## Work to complete
In the records that follow, find each line containing "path" and copy it.

(Stored items)
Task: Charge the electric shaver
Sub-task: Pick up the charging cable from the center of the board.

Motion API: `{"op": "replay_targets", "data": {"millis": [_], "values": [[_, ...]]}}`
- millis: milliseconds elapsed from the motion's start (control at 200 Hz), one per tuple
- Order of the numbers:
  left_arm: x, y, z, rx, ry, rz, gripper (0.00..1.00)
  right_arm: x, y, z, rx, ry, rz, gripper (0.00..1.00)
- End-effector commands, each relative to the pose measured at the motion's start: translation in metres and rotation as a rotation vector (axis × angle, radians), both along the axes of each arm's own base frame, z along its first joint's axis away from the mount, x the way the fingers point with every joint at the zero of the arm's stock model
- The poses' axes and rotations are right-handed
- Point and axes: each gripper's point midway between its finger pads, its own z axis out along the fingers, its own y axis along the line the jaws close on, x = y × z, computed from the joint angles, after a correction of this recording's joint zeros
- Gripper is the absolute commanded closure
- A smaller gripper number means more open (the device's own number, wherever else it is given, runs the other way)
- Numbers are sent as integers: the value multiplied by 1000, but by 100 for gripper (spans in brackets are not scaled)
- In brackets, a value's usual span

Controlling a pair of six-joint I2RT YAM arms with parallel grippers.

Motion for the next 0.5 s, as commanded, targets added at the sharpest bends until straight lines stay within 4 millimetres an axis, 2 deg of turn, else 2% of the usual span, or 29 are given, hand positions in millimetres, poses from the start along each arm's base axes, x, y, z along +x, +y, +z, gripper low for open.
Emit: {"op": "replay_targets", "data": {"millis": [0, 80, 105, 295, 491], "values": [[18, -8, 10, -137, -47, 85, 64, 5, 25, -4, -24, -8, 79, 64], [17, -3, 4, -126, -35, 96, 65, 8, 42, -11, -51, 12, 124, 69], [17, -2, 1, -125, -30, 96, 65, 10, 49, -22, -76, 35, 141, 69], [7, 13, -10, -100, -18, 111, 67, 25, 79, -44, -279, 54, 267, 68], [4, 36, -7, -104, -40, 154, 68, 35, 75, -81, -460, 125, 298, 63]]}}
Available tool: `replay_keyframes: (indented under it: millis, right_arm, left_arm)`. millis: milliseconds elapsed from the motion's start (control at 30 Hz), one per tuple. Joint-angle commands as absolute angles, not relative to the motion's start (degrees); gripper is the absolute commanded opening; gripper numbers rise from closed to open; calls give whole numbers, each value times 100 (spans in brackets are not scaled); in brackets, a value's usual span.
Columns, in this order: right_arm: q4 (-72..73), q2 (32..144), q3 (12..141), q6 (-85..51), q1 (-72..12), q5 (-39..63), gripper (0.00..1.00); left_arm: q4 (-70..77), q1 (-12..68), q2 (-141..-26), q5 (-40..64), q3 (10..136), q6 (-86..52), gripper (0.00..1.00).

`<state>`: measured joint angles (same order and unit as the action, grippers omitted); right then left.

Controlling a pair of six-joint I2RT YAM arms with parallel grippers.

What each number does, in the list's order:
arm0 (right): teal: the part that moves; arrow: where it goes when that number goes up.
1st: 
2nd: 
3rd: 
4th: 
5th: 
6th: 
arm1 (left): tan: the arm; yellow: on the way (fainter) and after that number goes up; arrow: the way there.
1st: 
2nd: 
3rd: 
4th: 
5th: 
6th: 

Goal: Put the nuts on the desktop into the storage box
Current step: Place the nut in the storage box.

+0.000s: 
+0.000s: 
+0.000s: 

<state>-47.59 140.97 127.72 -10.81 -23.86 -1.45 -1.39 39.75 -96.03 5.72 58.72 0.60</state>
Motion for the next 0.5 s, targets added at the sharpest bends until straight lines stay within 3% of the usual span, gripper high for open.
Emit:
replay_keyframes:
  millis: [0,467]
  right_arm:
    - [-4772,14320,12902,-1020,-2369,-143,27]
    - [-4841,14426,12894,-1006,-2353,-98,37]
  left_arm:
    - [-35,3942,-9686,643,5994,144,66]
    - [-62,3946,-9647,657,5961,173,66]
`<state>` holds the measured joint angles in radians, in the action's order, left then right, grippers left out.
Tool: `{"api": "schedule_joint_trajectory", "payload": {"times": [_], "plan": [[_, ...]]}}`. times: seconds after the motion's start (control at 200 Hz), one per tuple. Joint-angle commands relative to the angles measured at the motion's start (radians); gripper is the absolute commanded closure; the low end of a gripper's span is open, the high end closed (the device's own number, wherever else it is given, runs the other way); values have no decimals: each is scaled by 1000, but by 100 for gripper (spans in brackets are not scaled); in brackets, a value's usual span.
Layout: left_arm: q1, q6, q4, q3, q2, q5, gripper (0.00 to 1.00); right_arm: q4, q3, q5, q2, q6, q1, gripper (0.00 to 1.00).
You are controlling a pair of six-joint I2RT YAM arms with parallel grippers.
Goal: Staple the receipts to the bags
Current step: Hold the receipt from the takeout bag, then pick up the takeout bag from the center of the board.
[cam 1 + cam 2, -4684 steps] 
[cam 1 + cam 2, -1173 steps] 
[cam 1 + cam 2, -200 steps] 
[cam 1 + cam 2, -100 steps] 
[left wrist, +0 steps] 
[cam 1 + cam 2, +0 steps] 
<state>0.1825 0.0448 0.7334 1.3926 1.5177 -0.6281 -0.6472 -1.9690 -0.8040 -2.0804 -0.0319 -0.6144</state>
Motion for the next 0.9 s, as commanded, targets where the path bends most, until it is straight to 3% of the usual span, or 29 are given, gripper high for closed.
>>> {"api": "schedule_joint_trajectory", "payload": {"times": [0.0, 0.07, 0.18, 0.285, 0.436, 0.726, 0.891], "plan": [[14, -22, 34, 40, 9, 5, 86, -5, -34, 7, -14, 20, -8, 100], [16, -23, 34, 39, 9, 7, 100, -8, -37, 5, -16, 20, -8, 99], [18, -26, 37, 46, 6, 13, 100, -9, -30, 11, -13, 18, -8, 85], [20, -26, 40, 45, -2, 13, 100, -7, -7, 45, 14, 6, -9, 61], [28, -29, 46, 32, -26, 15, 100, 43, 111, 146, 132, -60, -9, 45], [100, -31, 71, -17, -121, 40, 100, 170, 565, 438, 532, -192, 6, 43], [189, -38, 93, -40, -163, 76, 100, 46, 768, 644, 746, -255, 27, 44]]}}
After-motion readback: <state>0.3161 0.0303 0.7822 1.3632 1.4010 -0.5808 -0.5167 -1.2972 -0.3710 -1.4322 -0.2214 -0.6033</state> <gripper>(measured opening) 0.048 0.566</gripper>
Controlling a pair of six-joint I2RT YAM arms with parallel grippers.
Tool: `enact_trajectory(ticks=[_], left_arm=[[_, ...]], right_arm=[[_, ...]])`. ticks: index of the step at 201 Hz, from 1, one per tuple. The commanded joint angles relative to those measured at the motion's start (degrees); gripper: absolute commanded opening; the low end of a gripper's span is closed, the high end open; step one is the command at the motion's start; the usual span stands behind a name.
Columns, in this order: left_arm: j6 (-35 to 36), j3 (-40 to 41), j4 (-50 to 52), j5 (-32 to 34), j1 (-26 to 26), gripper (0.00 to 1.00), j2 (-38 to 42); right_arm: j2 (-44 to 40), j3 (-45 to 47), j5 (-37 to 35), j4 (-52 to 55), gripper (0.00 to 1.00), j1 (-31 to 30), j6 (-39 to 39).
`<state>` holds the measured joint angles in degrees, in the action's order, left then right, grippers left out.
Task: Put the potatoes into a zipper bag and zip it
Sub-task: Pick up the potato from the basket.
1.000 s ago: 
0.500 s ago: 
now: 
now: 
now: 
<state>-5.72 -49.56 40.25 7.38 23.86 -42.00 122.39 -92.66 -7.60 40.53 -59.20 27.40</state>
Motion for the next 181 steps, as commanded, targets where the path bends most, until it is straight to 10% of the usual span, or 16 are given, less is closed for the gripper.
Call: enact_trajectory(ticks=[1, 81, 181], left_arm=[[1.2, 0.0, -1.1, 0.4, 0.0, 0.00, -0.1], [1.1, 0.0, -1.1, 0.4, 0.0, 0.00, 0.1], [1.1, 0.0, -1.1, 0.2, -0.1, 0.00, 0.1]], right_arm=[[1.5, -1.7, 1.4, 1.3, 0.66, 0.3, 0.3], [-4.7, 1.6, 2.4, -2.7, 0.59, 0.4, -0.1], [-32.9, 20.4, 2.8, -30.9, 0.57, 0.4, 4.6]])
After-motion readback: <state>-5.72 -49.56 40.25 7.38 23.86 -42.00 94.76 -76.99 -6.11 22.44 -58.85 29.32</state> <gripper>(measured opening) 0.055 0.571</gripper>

## Exercise result
Motion for the next 0.9 s, as commanded, targets where the path bends most, until it is straight to 3% of the usual span, or 29 are given, gripper high for closed.
Motion for the next 181 steps, as commanded, targets where the path bends most, until it is straight to 10% of the usual span, or 16 are given, less is closed for the gripper.

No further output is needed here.